How does the server communicate back to the client in RAFT?

According to the RAFT paper its mentioned that each server in addition to the leader server has its own log entry and its state machine and each state machine processes the same sequence of commands from the log.

I have few queries on this scenario.

[1] If 1 client makes some request to the leader server it means that all follower servers do processes the requests and produce the outputs? But who communicates back to the client with the output?

[2] If the answer to the first question is only leader communicates the output back to the client then what is the use of multiple followers computing/processing same inputs in their state machines from the log entries. Because its already known that RAFT ensures all log entries must contain same commands in same order. Wont it be sufficient for just the leader to process the entry from the log in its state machine and give it back to the client?

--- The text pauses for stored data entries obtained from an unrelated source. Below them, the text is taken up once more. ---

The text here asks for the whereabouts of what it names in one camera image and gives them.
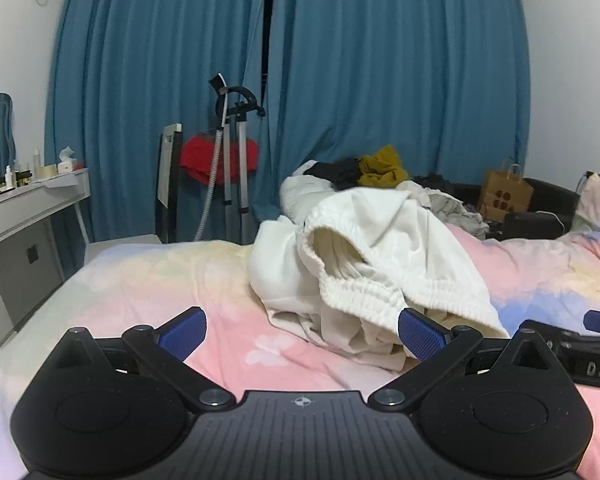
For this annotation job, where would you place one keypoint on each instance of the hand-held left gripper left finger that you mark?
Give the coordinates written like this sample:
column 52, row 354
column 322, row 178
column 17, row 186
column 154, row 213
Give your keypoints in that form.
column 182, row 334

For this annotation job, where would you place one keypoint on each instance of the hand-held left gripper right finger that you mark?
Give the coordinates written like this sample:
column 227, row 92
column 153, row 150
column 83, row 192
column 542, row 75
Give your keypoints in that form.
column 420, row 336

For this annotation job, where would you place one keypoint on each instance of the white hoodie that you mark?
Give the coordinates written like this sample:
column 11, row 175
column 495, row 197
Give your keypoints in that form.
column 380, row 240

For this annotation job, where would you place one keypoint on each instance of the pastel bed blanket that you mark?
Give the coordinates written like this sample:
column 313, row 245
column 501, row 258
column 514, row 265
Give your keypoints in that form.
column 180, row 280

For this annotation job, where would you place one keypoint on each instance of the grey jacket with purple patch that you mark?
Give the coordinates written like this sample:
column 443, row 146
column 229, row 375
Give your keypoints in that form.
column 455, row 212

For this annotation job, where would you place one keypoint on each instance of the black box on bed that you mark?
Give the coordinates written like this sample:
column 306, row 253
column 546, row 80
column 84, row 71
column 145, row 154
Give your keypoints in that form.
column 545, row 197

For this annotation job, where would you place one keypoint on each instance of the black and white folding chair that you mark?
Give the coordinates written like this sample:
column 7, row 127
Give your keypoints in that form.
column 167, row 180

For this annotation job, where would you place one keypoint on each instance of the brown paper bag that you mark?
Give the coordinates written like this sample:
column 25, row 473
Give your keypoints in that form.
column 505, row 195

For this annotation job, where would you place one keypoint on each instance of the mustard yellow cloth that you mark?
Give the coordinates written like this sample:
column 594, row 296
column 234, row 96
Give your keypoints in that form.
column 382, row 167

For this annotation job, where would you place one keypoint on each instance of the red cloth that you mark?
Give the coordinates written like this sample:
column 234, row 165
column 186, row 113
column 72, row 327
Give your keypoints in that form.
column 200, row 157

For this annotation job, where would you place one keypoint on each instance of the garment steamer stand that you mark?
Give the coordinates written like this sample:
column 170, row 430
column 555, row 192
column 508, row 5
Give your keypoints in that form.
column 227, row 160

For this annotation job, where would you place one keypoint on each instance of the black cloth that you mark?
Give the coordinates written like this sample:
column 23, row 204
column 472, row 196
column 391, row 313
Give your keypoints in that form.
column 337, row 172

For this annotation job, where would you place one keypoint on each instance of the white dressing table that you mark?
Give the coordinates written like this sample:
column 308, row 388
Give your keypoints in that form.
column 15, row 240

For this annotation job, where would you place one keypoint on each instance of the white tissue box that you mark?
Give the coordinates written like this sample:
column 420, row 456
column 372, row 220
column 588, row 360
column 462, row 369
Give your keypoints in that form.
column 67, row 162

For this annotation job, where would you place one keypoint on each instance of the dark cosmetics box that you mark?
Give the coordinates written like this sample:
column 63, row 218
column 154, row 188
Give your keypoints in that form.
column 24, row 177

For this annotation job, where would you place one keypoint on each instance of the small white bottle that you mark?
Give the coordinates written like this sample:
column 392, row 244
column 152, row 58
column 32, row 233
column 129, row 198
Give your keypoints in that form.
column 9, row 177

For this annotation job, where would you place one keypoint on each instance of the blue curtain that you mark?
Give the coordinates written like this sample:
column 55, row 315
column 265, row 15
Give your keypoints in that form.
column 140, row 60
column 390, row 60

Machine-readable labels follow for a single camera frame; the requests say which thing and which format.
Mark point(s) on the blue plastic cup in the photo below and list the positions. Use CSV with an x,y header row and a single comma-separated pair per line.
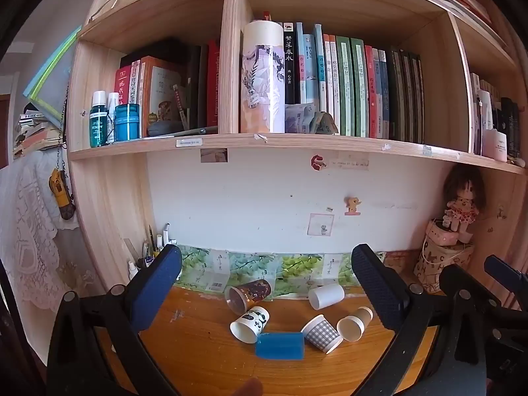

[3] Also if there are multiple clients making same requests to the server is it only the leader that communicates the output to all the clients or does the follower comes into picture here?

Solution

The answer to your first question is indeed that the leader’s state machine output is returned to the client.
Technically, with the basic Raft protocol there’s no reason followers have to immediately apply entries to their state machines. Indeed, followers typically don’t even learn of an entry’s commitment until after the leader has already responded to the client. The primary reason for followers to apply commands to their state machines is simply to keep up with the leader. If the leader crashes, a follower will be elected leader and will need to take over servicing client requests. Once elected, the new leader will have to apply all unapplied commands to its state machine before it can begin servicing client requests. Applying commands on followers as they’re committed reduces the cost of leader changes, and the cost of applying commands on followers is low anyways since they’re not serving client requests.
There’s another reason to apply commands on followers, and your third question comes close to uncovering it. Only the leader ever responds to client write requests, but followers can respond to read requests with relaxed consistency guarantees (sequential consistency). In order to do this, the leader returns the write index for completed commands along with the output. The client can then query a follower, and once the follower’s state machine has reached at least the index of the client’s last write (supplied by the client), the follower can query the state machine and return the output. This allows clients to spread queries across the leader and followers, and it’s probably the best reason practical systems ensure followers’ state machines attempt to keep up with the leader’s state.